The coverage is cheaper than personal income protection coverage, and the duration of the coverage is longer than the duration of conventional overhead expense insurance, which typically has a term of 24 months or less, according to Susan LeBourdais, a marketing executive at Berkshire Life.

Many business reducing term buyers also buy overhead expense coverage. If a client has an overhead expense policy with a monthly benefit of $30,000, adding business reducing term coverage could increase total monthly benefits to $52,500 for the duration of a 5-year loan, LeBourdais says.

The newer policies are more flexible than the older policies. In the past, Berkshire Life says, it paid a flat, maximum benefit of $10,000 per month, regardless of the size of the obligation being insured.

In theory, anyone using a loan to buy or build a business or professional practice could use business reducing term to beef up the maximum disability benefit payment. In practice, dentists and other health care providers tend to be especially good prospects for business reducing term, as they are for other disability insurance products, because "they're already keenly aware of the importance of income protection," LeBourdais says.
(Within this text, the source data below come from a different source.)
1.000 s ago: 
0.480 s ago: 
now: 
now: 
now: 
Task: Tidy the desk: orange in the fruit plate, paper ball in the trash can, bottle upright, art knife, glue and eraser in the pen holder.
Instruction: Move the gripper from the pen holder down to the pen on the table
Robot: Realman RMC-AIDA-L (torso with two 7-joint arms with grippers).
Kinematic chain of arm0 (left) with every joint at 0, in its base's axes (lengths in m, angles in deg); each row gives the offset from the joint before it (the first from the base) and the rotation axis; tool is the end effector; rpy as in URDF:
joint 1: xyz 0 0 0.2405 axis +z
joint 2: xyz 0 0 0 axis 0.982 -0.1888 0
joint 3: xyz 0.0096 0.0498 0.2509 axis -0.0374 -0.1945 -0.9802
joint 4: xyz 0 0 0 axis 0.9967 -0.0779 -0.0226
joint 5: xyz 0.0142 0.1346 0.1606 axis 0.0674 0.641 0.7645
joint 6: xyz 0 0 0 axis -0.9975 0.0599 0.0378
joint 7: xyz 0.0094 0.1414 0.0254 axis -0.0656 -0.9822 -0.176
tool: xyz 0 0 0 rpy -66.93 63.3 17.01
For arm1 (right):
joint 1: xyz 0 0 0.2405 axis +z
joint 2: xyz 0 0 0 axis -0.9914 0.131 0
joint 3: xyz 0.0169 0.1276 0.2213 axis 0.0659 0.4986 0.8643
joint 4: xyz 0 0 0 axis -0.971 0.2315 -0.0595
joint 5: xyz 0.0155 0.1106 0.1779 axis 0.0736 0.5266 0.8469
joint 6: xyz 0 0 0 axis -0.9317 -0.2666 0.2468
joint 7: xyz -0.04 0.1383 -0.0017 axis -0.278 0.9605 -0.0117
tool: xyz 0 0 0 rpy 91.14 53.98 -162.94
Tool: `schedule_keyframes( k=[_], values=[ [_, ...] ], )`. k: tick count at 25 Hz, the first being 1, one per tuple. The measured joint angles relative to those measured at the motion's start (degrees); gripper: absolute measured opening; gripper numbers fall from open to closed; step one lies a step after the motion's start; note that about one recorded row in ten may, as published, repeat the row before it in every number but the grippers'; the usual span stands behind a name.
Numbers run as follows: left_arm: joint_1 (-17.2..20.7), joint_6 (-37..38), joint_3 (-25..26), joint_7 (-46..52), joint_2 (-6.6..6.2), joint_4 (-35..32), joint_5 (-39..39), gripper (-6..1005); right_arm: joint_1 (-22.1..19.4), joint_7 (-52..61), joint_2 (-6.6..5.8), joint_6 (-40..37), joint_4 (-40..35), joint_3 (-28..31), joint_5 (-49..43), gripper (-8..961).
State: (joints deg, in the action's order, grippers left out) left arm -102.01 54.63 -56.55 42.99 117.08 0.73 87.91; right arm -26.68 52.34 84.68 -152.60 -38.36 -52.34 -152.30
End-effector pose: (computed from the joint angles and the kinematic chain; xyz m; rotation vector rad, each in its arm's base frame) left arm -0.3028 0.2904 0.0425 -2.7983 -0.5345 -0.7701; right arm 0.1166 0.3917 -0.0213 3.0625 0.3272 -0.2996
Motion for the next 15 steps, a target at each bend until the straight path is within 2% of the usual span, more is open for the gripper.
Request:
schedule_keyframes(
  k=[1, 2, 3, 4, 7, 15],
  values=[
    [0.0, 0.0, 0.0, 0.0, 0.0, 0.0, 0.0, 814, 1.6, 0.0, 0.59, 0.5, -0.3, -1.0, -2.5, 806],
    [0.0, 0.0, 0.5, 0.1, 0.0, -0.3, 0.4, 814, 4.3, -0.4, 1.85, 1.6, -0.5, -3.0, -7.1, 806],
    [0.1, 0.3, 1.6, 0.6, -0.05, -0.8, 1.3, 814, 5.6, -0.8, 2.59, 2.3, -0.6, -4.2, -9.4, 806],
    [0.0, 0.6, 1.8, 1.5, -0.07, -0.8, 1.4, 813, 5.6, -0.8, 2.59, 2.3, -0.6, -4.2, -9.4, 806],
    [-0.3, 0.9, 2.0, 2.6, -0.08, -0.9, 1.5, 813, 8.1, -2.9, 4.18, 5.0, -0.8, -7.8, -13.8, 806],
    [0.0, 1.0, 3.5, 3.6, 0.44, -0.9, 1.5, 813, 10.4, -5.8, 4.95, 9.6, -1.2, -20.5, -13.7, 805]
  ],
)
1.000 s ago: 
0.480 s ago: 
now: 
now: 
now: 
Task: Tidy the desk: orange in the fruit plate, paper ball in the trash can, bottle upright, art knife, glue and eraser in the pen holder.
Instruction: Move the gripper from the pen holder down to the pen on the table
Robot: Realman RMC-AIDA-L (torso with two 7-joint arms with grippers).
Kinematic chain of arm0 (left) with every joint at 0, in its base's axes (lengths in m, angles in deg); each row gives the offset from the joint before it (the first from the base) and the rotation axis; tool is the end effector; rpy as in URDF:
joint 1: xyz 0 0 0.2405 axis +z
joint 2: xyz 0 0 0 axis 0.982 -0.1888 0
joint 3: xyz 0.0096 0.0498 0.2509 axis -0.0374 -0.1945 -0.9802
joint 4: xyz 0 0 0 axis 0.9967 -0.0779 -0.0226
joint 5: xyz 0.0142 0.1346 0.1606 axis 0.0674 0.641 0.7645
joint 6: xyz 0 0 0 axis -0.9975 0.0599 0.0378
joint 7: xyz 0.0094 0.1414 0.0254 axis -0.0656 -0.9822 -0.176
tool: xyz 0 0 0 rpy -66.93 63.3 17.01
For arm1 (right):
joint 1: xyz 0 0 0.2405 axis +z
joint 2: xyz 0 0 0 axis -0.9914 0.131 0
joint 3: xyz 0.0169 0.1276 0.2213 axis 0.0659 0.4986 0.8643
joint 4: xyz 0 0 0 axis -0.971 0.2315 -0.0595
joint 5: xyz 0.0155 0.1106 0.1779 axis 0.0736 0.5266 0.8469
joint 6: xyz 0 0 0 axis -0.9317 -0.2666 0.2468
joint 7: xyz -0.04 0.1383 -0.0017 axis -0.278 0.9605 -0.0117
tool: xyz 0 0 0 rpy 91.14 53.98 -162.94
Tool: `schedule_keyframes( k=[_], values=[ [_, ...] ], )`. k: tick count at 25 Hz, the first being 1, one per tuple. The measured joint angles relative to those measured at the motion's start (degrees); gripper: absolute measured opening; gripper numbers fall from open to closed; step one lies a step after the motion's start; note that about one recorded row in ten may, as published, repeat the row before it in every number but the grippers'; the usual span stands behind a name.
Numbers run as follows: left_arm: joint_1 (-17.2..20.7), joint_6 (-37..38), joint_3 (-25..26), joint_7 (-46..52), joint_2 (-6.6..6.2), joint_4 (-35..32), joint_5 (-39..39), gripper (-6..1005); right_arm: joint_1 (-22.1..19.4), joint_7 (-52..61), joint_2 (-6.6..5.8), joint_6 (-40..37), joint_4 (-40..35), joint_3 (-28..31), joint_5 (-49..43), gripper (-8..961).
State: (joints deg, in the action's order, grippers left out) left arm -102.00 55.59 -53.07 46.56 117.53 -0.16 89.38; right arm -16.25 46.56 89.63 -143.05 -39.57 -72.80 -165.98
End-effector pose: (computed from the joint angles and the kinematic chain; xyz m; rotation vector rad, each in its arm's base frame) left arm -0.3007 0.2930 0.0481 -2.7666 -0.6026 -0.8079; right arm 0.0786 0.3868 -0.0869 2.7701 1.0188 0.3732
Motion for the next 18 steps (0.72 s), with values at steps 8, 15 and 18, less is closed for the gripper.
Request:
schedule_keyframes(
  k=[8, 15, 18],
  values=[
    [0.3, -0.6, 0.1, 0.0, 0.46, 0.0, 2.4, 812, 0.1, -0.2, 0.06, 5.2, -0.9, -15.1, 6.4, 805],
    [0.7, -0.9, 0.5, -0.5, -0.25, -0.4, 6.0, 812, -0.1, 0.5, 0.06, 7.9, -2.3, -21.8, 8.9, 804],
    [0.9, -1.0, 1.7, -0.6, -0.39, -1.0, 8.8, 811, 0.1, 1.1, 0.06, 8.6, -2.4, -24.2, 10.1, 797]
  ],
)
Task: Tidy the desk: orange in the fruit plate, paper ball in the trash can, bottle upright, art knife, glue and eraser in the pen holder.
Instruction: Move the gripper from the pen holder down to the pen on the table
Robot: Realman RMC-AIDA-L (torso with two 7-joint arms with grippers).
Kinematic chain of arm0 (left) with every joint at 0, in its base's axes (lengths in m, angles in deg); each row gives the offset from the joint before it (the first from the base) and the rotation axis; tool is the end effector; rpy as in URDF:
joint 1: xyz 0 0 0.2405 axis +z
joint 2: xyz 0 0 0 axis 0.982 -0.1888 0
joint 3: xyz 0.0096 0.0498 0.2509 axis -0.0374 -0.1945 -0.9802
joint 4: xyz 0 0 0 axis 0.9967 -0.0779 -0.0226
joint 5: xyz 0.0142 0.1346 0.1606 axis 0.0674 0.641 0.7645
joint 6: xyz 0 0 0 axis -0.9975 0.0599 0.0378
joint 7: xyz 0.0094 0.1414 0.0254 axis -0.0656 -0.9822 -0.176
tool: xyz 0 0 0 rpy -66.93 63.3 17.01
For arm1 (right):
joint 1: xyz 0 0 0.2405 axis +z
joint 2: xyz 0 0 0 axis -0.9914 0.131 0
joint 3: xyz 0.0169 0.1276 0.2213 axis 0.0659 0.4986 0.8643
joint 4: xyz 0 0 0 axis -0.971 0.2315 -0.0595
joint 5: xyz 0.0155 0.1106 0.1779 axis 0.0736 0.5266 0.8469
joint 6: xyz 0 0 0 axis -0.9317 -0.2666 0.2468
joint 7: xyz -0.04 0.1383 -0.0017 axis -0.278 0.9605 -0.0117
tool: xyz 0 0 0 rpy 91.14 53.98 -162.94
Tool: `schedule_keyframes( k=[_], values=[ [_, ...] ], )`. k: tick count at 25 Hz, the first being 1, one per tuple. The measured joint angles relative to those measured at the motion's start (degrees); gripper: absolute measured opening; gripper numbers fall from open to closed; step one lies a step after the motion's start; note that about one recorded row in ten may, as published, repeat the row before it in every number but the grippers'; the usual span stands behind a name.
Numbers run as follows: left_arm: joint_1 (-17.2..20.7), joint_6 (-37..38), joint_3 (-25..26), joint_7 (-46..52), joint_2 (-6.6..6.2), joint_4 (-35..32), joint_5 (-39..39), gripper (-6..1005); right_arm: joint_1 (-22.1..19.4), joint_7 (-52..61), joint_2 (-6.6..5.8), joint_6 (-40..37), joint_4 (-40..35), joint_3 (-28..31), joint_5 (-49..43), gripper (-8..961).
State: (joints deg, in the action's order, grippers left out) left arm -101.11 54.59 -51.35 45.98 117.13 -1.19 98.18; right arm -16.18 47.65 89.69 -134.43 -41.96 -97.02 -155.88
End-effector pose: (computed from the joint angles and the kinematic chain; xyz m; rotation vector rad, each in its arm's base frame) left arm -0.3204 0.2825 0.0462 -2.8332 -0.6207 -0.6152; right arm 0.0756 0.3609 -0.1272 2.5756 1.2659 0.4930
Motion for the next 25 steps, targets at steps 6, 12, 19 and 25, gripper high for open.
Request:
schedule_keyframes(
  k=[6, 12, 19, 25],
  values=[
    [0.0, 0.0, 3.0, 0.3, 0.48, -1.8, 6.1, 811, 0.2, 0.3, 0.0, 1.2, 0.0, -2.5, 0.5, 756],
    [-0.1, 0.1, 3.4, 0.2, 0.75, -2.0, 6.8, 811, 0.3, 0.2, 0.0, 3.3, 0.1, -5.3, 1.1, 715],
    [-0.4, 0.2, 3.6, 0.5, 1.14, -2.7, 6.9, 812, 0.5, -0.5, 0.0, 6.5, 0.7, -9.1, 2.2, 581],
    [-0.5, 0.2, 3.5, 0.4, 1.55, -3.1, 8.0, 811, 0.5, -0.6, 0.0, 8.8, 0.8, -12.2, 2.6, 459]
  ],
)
Benefits from some business reducing term policies go straight to the lenders. The insurers who write those policies are somewhat less concerned about the possibility of receiving questionable claims than they would be if the benefits were going to the insured, Loyall says.

Lenders usually want to see that borrowers have life insurance and disability insurance.

Loyall also looks to see if clients have adequate overhead expense insurance, malpractice insurance, and an awareness of the need to talk to other advisors about other planning and insurance needs.

For Loyall, common marketing tools include letters, the Web, and attending events aimed at dentists.

Clients and prospects "need to see you all the time," Loyall says. "It's important to be consistently reinforcing your branding."